**Your instructions:**
Everything from the first line of the data below through the line that contains "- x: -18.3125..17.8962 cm" should be written out exactly, please, and nothing more; the pictures stay out.

**Information provided:**
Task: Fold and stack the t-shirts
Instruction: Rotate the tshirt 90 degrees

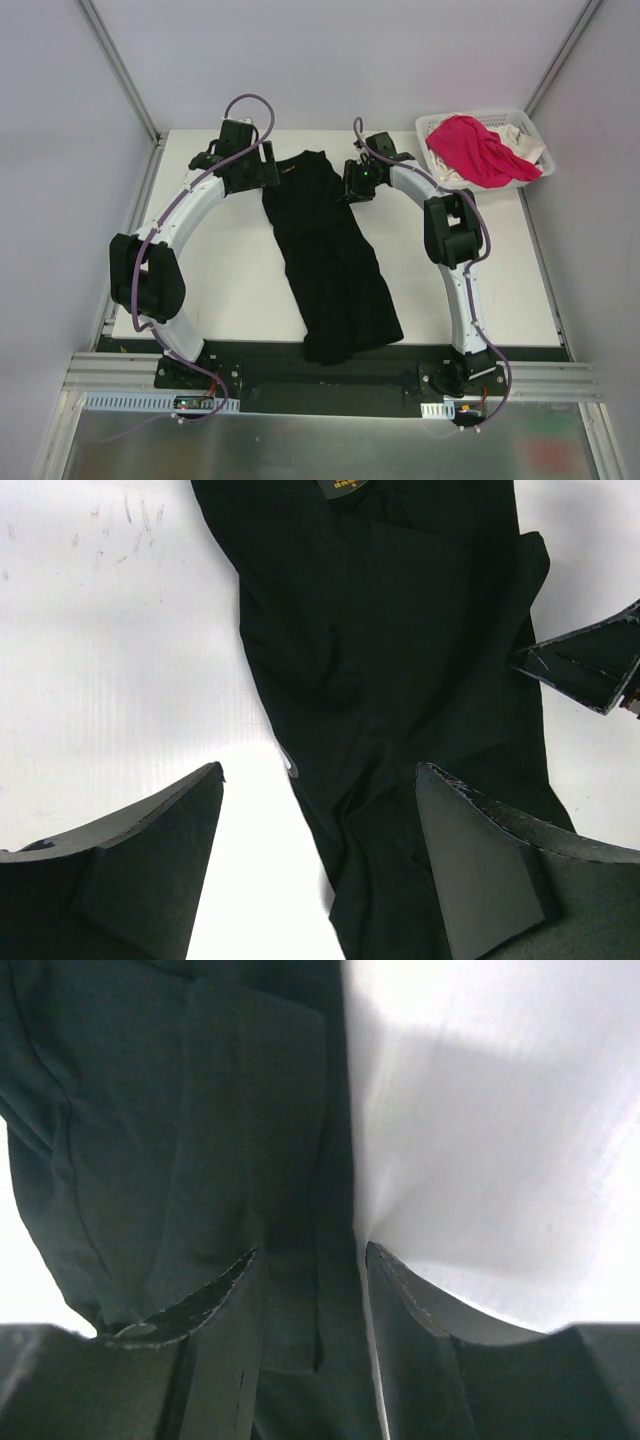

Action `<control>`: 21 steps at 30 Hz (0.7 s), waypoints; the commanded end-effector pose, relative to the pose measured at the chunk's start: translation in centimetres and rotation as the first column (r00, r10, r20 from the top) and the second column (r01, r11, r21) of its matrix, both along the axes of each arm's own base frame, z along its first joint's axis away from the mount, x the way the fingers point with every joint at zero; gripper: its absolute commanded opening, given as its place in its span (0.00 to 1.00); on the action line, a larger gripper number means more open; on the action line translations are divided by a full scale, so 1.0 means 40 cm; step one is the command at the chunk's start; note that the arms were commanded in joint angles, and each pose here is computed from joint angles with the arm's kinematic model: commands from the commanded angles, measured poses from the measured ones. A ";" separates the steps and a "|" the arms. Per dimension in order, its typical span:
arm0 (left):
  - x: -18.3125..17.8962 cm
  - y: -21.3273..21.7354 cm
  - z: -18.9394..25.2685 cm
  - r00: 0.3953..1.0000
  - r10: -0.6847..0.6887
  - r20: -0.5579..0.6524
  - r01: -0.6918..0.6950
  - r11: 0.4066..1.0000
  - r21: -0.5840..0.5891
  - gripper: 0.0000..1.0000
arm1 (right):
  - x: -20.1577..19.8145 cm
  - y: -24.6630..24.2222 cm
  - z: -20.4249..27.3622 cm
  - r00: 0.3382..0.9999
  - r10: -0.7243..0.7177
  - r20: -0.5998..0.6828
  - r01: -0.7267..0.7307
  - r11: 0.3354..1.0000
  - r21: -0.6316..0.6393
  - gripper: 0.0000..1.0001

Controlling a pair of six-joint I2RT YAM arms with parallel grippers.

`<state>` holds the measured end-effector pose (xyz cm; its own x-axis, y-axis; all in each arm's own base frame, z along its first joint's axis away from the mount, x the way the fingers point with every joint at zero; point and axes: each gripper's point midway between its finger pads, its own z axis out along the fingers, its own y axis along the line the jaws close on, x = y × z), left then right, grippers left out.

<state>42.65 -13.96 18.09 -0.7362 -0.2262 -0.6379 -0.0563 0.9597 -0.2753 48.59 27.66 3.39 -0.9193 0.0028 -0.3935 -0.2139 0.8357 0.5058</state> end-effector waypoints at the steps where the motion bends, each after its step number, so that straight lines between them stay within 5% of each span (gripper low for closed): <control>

**Answer for the task:**
Task: Fold and stack the t-shirts
Instruction: Rotate the tshirt 90 degrees


Action `<control>`: 21 steps at 30 Hz (0.7 s), waypoints; the commanded end-effector pose, relative to the pose measured at the chunk's start: translation in centimetres and rotation as the first column (r00, r10, r20 from the top) and the second column (r01, r11, r21) of its matrix, both along the axes of each arm's own base frame, z along its first joint's axis away from the mount, x the way the fingers point with every joint at zero; gripper: its absolute commanded opening, given as its place in its span (0.00 to 1.00); on the action line, a larger gripper number means more open; on the action line translations are divided by a full scale, so 1.0 means 40 cm; step one is the command at the chunk's start; note that the arms were commanded in joint angles, and each pose here is computed from joint angles with the arm's kinematic model: commands from the commanded angles, measured poses from the measured ones. A ";" separates the steps and a "|" the arms. Per dimension in order, its typical span:
arm0 (left):
  - x: -18.3125..17.8962 cm

Nothing else belongs to this answer.